◆ Data extract
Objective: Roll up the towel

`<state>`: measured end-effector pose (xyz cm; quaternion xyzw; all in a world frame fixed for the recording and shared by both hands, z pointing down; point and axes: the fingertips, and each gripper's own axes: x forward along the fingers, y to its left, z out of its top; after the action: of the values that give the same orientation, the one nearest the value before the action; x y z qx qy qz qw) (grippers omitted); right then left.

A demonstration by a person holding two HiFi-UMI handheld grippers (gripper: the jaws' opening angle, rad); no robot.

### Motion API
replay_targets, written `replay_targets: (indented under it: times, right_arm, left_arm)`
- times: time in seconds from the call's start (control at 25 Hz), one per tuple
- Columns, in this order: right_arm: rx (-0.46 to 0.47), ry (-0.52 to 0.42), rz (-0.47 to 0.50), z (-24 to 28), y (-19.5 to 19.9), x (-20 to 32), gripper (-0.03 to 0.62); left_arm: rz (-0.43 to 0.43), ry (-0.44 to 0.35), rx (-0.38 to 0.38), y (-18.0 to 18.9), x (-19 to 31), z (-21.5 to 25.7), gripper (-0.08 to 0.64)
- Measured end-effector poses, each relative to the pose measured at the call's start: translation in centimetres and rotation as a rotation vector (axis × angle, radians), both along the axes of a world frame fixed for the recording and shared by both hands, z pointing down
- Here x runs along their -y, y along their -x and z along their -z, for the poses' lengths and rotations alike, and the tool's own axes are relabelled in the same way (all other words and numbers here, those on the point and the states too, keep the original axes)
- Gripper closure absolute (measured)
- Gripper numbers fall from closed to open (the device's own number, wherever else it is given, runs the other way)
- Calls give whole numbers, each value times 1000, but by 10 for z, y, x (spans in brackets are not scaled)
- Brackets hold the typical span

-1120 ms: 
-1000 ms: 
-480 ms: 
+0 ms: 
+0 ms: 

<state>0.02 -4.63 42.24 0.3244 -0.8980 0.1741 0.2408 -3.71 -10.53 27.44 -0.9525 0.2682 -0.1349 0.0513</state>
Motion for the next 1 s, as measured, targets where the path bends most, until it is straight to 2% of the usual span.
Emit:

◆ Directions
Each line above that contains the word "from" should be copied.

◆ Solution for this exercise
- times: time in seconds from the call's start (control at 25 Hz), one per tuple
- Gripper numbers fall from closed to open (the device's own number, wherever else it is given, runs the other way)

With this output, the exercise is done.